Dual-energy contrast-enhanced breast tomosynthesis has been proposed as a technique to improve the detection of early-stage cancer in young, high-risk women. This study focused on optimizing this technique using computer simulations. The computer simulation used analytical calculations to optimize the signal difference to noise ratio (SdNR) of resulting images from such a technique at constant dose. The optimization included the optimal radiographic technique, optimal distribution of dose between the two single-energy projection images, and the optimal weighting factor for the dual energy subtraction.
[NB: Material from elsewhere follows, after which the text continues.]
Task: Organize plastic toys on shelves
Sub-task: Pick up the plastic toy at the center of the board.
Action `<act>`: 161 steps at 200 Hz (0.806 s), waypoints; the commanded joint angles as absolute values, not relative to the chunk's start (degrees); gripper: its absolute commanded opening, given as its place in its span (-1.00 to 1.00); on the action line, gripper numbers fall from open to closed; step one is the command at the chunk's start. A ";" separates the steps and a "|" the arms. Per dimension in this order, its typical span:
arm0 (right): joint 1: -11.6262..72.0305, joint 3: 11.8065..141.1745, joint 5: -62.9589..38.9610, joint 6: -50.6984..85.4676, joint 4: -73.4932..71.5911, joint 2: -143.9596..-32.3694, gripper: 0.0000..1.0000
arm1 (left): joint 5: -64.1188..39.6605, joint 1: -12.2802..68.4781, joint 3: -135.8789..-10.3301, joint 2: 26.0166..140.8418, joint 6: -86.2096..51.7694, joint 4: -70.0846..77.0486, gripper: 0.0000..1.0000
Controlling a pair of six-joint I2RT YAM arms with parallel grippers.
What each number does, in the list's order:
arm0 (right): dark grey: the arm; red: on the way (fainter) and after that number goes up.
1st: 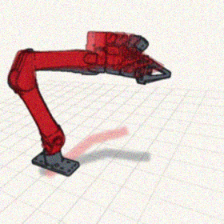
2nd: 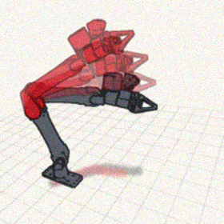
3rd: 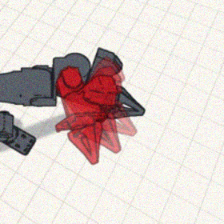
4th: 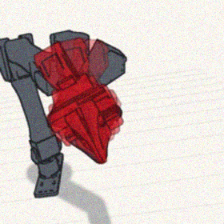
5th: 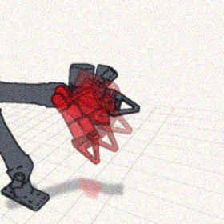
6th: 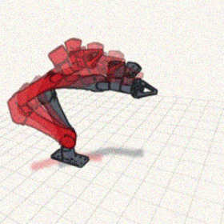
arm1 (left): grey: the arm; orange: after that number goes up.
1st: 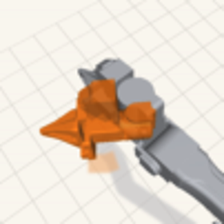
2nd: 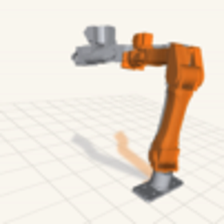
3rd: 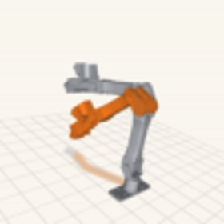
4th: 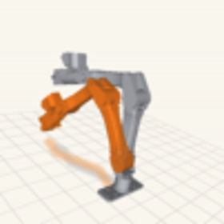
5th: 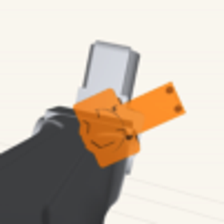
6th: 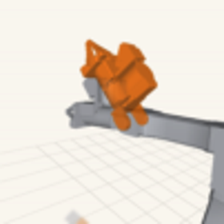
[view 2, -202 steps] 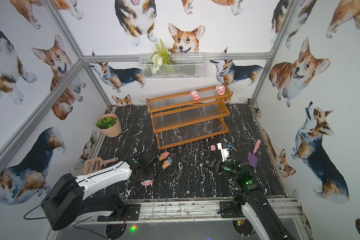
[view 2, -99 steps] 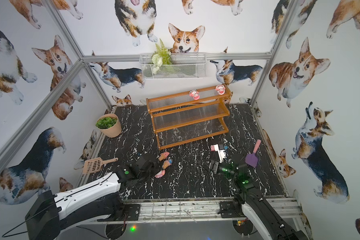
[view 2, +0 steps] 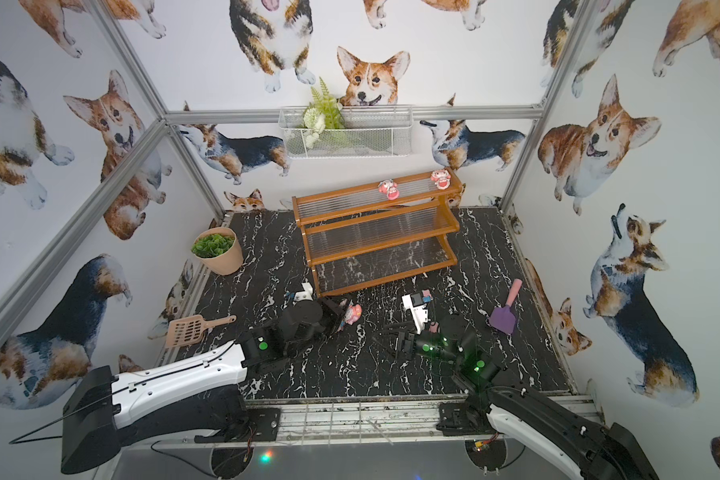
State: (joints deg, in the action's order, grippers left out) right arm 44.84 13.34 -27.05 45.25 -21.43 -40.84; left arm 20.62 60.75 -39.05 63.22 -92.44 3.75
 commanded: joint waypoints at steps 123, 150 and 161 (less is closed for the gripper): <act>50.49 24.92 -16.84 39.20 -33.05 -59.07 0.36 | 21.75 62.98 -41.40 63.67 -94.77 5.60 -0.45; 50.97 25.52 -16.23 39.23 -32.54 -60.06 0.14 | 22.55 63.14 -41.20 63.15 -95.01 4.85 -0.44; 51.38 25.86 -15.91 39.29 -32.17 -60.46 0.07 | 22.80 63.11 -41.07 62.92 -95.10 4.63 -0.44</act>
Importantly, the SdNR included both anatomical and quantum noise sources, as dual energy imaging reduces anatomical noise at the expense of increases in quantum noise. Assuming a tungsten anode, the maximum SdNR at constant dose was achieved for a high energy beam at 49 kVp with 92.5 μm copper filtration and a low energy beam at 49 kVp with 95 μm tin filtration. These analytical calculations were followed by Monte Carlo simulations that included the effects of scattered radiation and detector properties. Finally, the feasibility of this technique was tested in a small animal imaging experiment using a novel iodinated liposomal contrast agent. The results illustrated the utility of dual energy imaging and determined the optimal acquisition parameters for this technique. This work was supported in part by grants from the Komen Foundation (PDF55806), the Cancer Research and Prevention Foundation, and the NIH (NCI R21 CA124584-01). CIVM is a NCRR/NCI National Resource under P41-05959/U24-CA092656.

Paper Details

Date Published: 3 April 2008
PDF: 11 pages
Proc. SPIE 6913, Medical Imaging 2008: Physics of Medical Imaging, 69130Y (3 April 2008); doi: 10.1117/12.772042
Show Author Affiliations
R. Saunders, Duke Univ. Medical Ctr. (United States)
E. Samei, Duke Univ. Medical Ctr. (United States)
C. Badea, Duke Univ. Medical Ctr. (United States)
H. Yuan, Duke Univ. Medical Ctr. (United States)
K. Ghaghada, Duke Univ. Medical Ctr. (United States)
Y. Qi, Duke Univ. Medical Ctr. (United States)
L. W. Hedlund, Duke Univ. Medical Ctr. (United States)
S. Mukundan, Duke Univ. Medical Ctr. (United States)

Published in SPIE Proceedings Vol. 6913:
Medical Imaging 2008: Physics of Medical Imaging
Jiang Hsieh; Ehsan Samei, Editor(s)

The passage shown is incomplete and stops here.